Risk management advice should follow that of the general traveller and be tailored as described below.

  • Destination-specific risk management advice can be found on the Country Information pages.
  • Comprehensive travel insurance is essential for all travellers. A full declaration of medical conditions should be made to the insurers. All equipment and planned activities should be covered.

Standard travel insurance policies may decline people living with HIV or AIDS (PLWHA); the Terrence Higgins Trust provides information on available specialist policies (see Resources below).

Pre-travel preparation

Travel plans should be discussed with an HIV specialist and travel health professional; PLWHA should check each country's entry restrictions (including the transport of medicines) and allow time to complete regulatory procedures. Check

PLWH with a CD4 count < 200/µl are susceptible to certain infections that can have severe consequences [2]. A current CD4 cell count, with clinical judgement, should be used to determine the level of immune suppression of HIV-positive adults. Asymptomatic adults who are HIV-positive with CD4 counts of:

  • ≥ 500 cells/µl are considered to have no suppression.
  • 200 to 499 cells/µl are considered to have moderate suppression.
  • < 200 cells/µl are considered to have severe suppression [3].

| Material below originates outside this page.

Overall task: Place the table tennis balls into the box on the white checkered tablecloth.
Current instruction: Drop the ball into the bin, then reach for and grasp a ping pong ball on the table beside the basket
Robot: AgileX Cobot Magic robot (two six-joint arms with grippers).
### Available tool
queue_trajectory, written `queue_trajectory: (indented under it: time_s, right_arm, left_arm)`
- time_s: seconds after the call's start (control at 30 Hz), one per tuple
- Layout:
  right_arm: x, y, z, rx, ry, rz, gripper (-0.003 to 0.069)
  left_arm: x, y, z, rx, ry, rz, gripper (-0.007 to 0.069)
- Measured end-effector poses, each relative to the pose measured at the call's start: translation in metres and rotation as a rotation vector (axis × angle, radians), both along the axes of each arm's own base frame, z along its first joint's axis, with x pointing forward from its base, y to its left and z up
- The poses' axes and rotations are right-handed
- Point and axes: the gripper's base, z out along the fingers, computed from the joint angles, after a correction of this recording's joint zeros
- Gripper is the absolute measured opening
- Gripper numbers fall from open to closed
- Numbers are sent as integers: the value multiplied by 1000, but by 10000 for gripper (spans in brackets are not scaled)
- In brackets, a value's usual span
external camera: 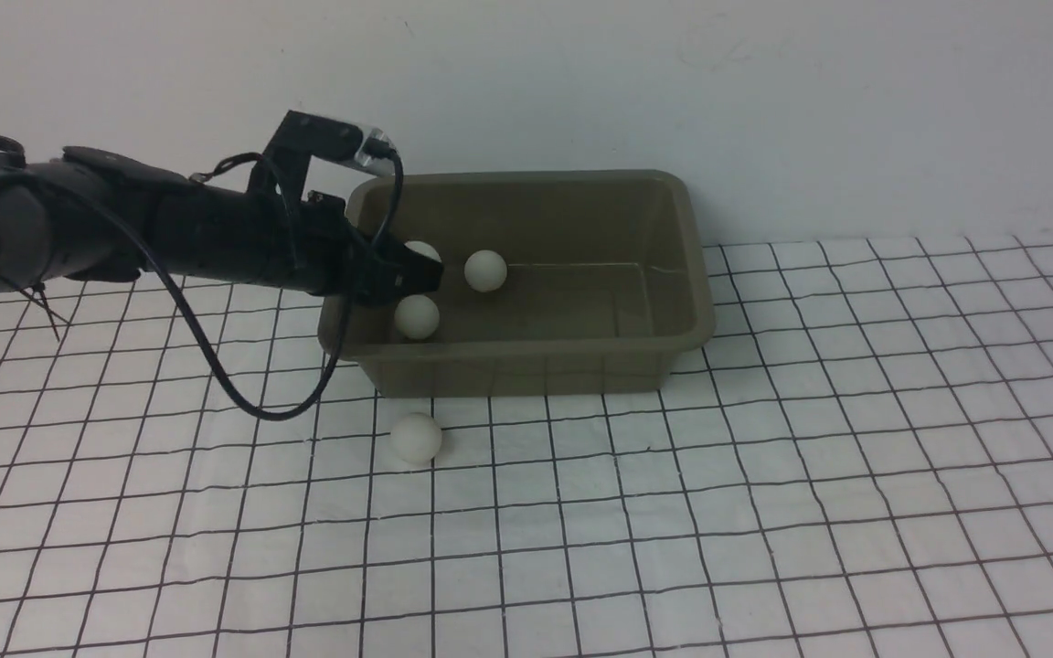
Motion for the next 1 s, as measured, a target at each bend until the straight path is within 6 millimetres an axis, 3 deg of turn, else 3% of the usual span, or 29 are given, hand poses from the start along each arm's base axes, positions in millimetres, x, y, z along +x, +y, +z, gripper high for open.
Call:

CD4 counts of children as indicators of level of immunosuppression differ from adults. Children with a CD4 proportion of less than 15 percent are severely immunocompromised [3, 4].

Ideally, a newly commenced ART regimen should be known to be effective and well tolerated before travelling. The following points should be discussed prior to travel:

  • anti-retroviral drugs may not be available in some areas; adequate supplies of all medications must be carried. See our medicines abroad factsheet.
  • Interruptions to ART are dangerous and should be avoided.
  • PLWHA who plan to travel should know how to seek medical advice for HIV-related illness occurring during or after travel.
  • Expertise in HIV medicine may not be available during travel (see Global Database on HIV specific travel and residence restrictions in resources).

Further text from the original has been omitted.